Kirkland Museum of Fine & Decorative Art debuts its third virtual exhibition, Art in Small Bytes, another digital experience intended to amuse, inform and leave the viewer wanting more. Art in Small Bytes can be accessed online beginning Thursday, May 7.
While social distancing at home, more time is spent with digital bytes of data to connect and learn virtually. A “byte” is a unit of digital information made of zeros and ones that represents a character such as a letter or number. As in the computer world of bits and bytes, Kirkland Museum groups smaller pieces together to create a larger, unified whole referred to as a vignette.

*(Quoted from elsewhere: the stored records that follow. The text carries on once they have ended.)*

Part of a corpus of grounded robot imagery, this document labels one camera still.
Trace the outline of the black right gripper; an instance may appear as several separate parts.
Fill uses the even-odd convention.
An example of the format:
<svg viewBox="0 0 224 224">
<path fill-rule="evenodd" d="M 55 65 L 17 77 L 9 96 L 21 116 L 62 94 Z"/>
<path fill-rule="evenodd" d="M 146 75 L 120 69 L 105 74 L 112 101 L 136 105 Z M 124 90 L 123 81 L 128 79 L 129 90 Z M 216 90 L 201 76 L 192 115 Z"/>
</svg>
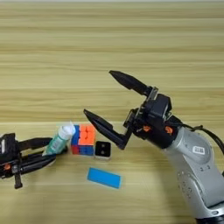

For this virtual exhibition, Kirkland Museum disassembled a vignette grouping of period objects and artworks in the museum into smaller pieces. The public is invited to take a deep dive and “byte” into the Italian Modern vignette from Modern Gallery 7 to get a better taste of the collection.
“As we continue to stay home keeping ourselves and one another healthy, you’ve probably noticed a significant increase in the amount of digital information you consume daily,” states Kirkland Museum’s Associate Museum Director Renée Albiston. “If you must spend time online, spend it expanding your knowledge of beautiful objects, such as those featured in Art in Small Bytes.”
Art in Small Bytes provides information and images featuring objects by designers such as Gio Ponti and Ico & Luisa Parisi alongside works by Colorado artists.
“Modern Italian design is known for its often vivid colors, flamboyant, sculptural shapes and imaginative uses of materials," notes Kirkland Museum Founding Director & Curator Hugh Grant.
As for the eye-catching, red-lipped sofa, this is Studio65’s best known design and gained its inspiration from Salvador Dalí’s The Face of Mae West which may be used as a Surrealist Apartment, 1934–1935. The Bocca Sofa was created in 1970 as a tribute to Salvador Dalí.